What you are asked to do = Reproduce the entries below exactly, but only from the line containing "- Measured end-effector" to the line containing "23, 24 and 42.", inclusive.

━━━━━━━━━━━━━━━━━━━━━━━━━━━━━━

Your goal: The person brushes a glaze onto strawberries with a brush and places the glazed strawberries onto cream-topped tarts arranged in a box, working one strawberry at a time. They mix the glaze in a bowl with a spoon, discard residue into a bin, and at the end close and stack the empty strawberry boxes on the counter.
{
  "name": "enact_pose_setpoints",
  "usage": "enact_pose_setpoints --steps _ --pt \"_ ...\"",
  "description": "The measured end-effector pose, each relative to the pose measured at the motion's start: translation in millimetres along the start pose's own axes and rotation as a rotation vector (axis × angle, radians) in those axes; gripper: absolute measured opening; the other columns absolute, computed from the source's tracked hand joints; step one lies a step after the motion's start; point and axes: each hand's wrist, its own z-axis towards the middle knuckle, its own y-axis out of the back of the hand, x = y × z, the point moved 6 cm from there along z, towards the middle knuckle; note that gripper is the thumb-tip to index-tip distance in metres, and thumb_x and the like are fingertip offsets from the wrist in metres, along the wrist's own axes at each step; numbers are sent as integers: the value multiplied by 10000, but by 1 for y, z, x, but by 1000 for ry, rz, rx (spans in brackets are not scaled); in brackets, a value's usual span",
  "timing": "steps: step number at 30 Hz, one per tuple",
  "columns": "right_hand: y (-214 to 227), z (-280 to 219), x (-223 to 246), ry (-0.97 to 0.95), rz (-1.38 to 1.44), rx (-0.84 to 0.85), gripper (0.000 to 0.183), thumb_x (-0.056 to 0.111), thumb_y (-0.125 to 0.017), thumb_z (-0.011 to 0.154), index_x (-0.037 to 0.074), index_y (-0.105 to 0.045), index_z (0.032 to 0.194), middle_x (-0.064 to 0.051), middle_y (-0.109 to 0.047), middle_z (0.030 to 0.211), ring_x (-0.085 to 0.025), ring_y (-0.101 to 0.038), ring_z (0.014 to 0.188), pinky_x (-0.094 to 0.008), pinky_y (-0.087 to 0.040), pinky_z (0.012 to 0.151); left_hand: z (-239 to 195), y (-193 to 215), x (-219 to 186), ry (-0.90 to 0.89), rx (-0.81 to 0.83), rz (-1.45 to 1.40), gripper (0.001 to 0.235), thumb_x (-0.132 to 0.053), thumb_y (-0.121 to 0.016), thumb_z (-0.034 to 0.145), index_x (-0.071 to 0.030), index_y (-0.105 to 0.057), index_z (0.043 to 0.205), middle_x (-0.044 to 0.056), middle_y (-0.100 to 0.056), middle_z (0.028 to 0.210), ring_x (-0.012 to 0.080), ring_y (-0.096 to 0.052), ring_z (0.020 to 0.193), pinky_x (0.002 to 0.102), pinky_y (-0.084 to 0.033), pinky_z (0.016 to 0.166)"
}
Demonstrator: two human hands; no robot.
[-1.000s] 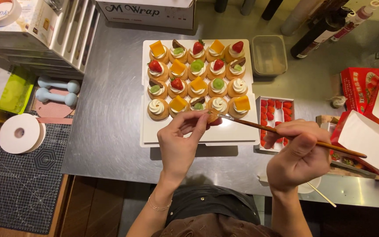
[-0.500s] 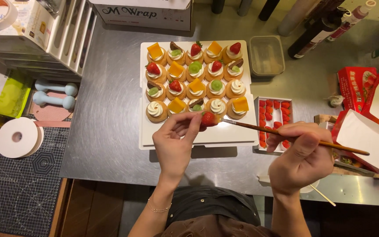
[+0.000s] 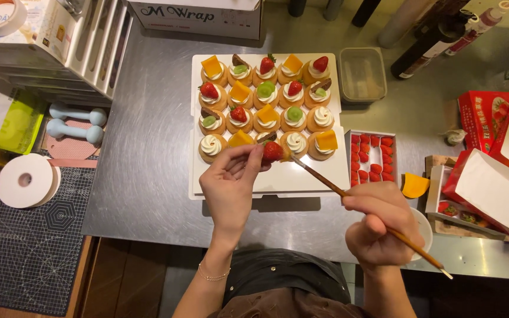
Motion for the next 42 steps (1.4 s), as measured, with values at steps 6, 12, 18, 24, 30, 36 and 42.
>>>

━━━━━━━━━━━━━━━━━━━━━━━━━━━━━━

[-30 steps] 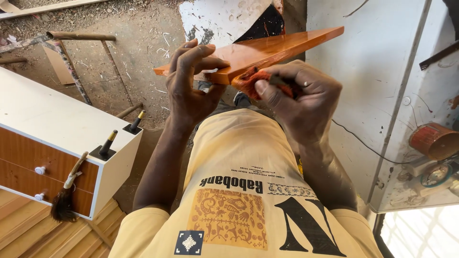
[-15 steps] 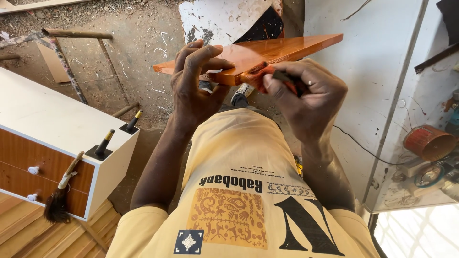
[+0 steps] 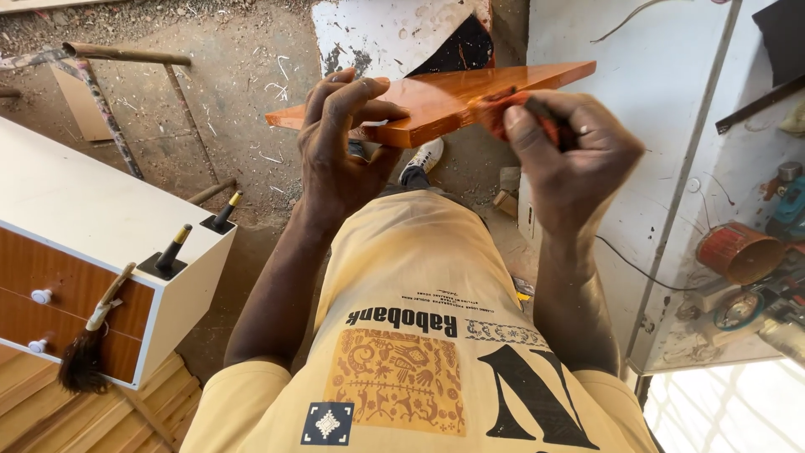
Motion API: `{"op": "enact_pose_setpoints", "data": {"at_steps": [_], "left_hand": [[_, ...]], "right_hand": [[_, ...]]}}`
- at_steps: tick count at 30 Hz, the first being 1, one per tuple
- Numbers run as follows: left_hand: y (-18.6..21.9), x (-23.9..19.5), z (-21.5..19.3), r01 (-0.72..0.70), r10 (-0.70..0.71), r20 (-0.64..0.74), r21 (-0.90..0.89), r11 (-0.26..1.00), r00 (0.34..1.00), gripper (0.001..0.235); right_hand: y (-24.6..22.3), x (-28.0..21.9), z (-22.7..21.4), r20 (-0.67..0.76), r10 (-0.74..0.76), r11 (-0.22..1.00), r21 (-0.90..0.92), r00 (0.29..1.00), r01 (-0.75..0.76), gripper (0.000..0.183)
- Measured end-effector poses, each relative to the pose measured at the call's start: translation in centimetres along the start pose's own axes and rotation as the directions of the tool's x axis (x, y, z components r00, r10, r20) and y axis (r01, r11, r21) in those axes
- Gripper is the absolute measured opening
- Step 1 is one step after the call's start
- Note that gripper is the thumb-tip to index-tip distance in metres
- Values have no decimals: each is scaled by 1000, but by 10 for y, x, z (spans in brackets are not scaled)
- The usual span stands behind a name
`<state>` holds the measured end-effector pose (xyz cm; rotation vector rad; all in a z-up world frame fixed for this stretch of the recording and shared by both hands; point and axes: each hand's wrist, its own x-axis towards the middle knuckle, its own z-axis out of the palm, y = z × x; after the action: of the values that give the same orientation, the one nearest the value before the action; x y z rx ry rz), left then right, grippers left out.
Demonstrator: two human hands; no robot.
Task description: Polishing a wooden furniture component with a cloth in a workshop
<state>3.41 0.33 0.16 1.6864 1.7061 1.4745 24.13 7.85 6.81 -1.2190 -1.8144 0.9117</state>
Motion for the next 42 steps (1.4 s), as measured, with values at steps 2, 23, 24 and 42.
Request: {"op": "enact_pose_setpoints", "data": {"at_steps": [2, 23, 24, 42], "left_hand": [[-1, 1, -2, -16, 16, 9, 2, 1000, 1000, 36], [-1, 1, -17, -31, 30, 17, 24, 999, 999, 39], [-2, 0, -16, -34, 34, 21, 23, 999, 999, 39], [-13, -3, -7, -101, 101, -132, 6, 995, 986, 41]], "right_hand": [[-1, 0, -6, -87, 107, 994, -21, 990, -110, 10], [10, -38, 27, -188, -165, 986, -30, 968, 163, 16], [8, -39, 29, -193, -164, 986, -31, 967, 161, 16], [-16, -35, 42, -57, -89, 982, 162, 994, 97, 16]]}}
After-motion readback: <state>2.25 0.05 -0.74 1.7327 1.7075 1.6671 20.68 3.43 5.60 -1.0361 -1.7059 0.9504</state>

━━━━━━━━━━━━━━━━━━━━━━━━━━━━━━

Solved exercise =
- Measured end-effector poses, each relative to the pose measured at the call's start: translation in centimetres along the start pose's own axes and rotation as the directions of the tool's x axis (x, y, z components r00, r10, r20) and y axis (r01, r11, r21) in those axes
- Gripper is the absolute measured opening
- Step 1 is one step after the call's start
- Note that gripper is the thumb-tip to index-tip distance in metres
- Values have no decimals: each is scaled by 1000, but by 10 for y, x, z (spans in brackets are not scaled)
- The usual span stands behind a name
`<state>` holds the measured end-effector pose (xyz cm; rotation vector rad; all in a z-up world frame fixed for this stretch of the recording and shared by both hands; point and axes: each hand's wrist, its own x-axis towards the middle knuckle, its own z-axis out of the palm, y = z × x; after the action: of the values that give the same orientation, the one nearest the value before the action; x y z rx ry rz), left then right, grippers left out.
Demonstrator: two human hands; no robot.
Task description: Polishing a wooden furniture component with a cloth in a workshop
<state>3.41 0.33 0.16 1.6864 1.7061 1.4745 24.13 7.85 6.81 -1.2190 -1.8144 0.9117</state>
Motion for the next 42 steps (1.4 s), as measured, with values at steps 2, 23, 24 and 42.

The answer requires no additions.